Listed records.

····················

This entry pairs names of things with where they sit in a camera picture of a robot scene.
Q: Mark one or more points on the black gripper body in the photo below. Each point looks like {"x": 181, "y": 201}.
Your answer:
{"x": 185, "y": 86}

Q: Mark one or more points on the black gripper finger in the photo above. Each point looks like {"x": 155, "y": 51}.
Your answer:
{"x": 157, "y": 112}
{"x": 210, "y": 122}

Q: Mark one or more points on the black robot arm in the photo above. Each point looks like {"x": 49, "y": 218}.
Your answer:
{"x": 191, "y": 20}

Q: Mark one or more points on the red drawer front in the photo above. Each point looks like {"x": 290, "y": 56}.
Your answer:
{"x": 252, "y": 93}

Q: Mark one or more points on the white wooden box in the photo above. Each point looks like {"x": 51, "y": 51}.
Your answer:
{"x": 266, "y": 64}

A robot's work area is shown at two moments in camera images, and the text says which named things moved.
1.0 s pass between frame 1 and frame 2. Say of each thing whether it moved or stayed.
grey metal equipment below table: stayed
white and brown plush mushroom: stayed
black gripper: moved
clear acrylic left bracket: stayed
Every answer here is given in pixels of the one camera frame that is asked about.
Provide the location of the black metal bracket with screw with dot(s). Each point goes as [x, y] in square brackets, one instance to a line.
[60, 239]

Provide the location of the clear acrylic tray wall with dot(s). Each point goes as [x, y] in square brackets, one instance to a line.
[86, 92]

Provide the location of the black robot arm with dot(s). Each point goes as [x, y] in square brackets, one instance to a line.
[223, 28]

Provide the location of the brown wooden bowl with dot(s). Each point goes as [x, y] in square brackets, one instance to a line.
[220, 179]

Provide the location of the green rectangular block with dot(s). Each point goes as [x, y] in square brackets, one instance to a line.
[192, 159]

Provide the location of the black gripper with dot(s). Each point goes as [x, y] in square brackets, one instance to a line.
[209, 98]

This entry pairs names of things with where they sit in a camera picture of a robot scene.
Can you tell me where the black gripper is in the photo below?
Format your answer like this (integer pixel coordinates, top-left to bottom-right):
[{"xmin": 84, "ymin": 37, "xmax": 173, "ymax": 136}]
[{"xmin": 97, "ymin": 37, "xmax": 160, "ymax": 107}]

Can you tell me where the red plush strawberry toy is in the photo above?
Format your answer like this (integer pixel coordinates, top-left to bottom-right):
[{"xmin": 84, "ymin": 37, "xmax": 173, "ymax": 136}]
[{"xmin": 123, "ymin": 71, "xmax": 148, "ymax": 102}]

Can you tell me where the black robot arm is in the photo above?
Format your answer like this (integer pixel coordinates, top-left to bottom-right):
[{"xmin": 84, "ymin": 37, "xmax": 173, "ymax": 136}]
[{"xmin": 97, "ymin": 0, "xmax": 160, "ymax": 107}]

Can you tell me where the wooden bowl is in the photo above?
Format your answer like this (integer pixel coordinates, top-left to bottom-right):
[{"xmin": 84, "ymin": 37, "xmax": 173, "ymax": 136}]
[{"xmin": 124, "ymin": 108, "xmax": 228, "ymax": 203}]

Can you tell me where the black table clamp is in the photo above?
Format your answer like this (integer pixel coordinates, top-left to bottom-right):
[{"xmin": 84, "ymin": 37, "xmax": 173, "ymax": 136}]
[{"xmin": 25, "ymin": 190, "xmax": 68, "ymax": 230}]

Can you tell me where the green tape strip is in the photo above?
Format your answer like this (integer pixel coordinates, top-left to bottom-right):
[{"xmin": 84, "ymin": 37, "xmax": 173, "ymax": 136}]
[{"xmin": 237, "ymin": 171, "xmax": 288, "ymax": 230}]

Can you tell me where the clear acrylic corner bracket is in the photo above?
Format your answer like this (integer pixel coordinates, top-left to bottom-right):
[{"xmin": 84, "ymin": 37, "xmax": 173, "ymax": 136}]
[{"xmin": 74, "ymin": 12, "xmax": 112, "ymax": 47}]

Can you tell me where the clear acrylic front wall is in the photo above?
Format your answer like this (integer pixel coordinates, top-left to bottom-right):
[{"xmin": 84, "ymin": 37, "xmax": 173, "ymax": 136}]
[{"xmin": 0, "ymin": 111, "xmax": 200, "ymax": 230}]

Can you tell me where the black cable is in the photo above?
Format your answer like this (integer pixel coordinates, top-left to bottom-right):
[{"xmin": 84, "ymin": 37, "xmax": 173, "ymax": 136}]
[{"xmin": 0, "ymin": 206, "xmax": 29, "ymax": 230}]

····················

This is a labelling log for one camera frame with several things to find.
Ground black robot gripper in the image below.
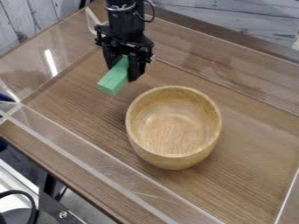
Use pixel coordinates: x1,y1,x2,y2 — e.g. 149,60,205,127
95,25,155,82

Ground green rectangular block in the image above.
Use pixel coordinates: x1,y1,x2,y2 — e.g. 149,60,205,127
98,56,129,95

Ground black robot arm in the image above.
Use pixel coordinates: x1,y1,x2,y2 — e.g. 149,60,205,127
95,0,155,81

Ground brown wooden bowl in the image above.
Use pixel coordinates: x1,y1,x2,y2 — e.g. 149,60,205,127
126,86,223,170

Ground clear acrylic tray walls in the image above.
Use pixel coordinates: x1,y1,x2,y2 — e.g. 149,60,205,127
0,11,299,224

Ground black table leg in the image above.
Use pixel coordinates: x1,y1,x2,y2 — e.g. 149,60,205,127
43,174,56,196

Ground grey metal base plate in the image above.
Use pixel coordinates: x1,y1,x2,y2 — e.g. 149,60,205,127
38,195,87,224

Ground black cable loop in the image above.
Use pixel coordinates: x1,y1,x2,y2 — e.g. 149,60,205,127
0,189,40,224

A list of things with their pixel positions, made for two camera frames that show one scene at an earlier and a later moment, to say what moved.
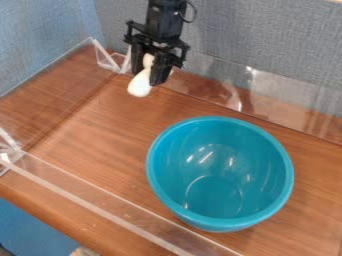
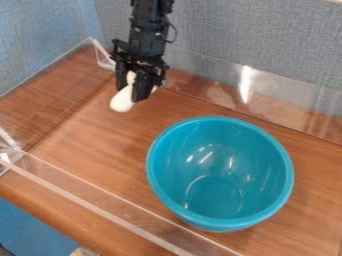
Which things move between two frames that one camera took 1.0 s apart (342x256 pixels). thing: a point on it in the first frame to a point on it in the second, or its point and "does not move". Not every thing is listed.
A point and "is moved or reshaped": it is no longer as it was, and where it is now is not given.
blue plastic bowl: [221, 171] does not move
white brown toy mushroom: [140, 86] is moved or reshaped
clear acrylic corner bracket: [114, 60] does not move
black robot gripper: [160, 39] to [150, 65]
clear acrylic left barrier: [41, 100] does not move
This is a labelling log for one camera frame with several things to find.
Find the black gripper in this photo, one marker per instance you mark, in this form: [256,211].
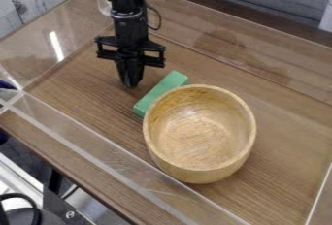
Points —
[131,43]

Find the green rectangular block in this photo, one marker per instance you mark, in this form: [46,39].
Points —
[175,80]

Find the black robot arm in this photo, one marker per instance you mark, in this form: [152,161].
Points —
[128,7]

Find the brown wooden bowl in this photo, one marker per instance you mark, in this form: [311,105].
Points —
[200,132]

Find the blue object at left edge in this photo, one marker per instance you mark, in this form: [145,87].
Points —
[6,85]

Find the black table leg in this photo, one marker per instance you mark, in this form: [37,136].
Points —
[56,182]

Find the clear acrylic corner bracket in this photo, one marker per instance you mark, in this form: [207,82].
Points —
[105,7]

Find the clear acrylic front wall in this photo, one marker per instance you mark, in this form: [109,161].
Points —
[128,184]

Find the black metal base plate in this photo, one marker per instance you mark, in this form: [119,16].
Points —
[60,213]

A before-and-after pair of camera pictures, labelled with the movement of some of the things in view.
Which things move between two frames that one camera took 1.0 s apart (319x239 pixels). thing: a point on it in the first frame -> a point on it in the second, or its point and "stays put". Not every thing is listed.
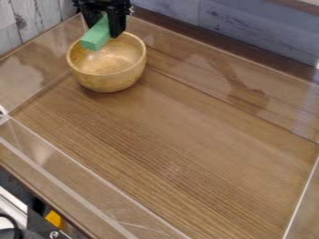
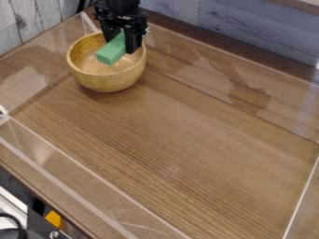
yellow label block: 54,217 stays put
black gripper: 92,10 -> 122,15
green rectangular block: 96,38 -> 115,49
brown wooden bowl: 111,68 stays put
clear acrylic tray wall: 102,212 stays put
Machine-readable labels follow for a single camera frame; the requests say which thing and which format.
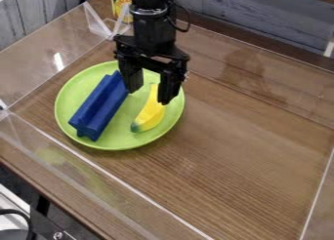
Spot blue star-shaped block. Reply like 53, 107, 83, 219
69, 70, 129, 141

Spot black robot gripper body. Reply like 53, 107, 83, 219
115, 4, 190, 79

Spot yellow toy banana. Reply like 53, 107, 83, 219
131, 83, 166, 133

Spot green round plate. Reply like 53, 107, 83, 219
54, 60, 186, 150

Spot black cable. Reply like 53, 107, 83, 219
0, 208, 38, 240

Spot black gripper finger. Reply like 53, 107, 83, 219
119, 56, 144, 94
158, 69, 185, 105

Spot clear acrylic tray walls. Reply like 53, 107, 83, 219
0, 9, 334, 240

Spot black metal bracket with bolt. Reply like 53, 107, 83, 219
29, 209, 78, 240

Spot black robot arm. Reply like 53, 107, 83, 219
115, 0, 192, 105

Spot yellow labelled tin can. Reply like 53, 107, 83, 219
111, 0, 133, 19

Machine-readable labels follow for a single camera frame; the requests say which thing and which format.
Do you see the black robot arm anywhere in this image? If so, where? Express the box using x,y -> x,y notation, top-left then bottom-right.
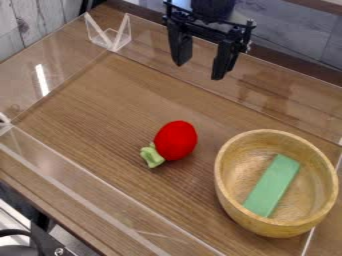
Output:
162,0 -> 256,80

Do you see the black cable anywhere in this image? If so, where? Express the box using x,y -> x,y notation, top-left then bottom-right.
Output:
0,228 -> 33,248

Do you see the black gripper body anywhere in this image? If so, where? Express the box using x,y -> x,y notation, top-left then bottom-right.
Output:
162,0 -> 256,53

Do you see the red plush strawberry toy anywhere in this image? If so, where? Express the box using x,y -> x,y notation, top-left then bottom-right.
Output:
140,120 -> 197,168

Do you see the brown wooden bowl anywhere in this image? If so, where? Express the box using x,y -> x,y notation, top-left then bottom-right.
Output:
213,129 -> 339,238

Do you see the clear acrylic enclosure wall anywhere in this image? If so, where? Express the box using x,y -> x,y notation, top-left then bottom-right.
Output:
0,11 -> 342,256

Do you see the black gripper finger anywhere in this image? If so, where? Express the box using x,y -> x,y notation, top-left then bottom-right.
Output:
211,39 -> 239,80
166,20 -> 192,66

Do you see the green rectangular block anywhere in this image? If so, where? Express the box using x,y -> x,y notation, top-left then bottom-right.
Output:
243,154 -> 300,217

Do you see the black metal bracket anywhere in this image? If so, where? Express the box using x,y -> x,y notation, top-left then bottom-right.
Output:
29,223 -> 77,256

····················

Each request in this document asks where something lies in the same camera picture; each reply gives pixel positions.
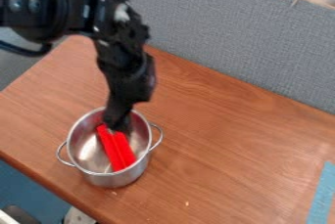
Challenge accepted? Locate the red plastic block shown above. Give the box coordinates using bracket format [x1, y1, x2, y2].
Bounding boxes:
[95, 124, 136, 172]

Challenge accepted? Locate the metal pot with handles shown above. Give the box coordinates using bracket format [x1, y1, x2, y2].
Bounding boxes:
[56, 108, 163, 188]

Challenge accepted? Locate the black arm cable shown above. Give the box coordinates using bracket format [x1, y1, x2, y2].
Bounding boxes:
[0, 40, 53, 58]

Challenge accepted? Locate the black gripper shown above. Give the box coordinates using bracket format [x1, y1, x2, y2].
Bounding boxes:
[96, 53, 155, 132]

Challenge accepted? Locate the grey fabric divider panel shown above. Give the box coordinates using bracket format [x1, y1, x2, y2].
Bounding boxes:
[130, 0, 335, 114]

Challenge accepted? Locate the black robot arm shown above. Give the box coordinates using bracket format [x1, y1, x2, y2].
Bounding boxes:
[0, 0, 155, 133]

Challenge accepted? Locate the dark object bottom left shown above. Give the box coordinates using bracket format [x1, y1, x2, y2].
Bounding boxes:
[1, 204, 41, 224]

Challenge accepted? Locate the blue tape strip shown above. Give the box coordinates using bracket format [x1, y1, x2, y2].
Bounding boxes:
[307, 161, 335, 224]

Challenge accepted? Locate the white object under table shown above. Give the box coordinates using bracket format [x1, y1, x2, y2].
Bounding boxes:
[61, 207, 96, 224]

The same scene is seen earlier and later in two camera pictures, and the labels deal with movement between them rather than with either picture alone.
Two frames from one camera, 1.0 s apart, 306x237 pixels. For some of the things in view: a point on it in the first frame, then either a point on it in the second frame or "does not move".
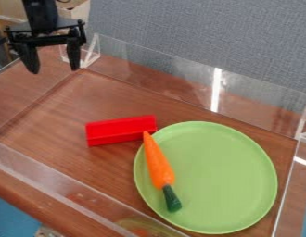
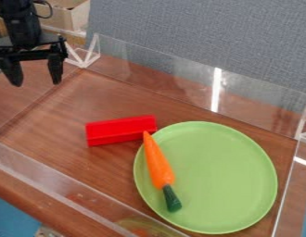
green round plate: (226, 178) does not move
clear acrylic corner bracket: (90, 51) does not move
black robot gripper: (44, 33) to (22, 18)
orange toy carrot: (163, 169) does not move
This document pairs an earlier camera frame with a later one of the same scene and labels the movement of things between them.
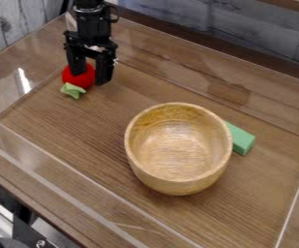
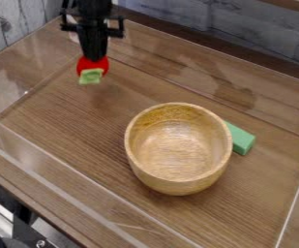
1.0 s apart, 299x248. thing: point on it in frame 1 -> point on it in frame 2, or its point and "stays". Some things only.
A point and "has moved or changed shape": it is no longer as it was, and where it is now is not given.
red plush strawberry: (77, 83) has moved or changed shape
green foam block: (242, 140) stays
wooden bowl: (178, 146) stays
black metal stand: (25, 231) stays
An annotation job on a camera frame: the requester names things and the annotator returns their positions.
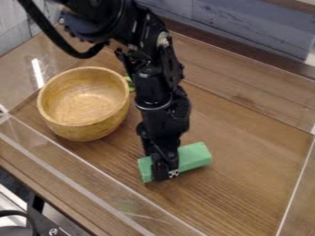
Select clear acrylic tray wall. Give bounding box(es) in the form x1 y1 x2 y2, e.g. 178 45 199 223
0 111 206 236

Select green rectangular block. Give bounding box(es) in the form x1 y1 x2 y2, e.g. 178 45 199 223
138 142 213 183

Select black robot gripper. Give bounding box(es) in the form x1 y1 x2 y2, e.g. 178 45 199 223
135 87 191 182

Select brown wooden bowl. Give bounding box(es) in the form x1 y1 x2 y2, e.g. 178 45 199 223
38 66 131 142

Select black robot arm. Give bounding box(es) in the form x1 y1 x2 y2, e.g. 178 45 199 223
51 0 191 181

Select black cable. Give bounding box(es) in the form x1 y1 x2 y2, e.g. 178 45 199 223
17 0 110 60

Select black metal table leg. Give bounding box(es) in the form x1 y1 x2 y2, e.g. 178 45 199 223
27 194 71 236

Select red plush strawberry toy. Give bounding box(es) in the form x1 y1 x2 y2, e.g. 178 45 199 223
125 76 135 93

····················

All lines of the records above with the word "below" in them are to be copied.

Q: Mark one or more points on the black gripper body in the photo below. Each point looks like {"x": 181, "y": 201}.
grey metal equipment below table: stayed
Can you tell me where the black gripper is in the photo below?
Ground black robot gripper in the image below.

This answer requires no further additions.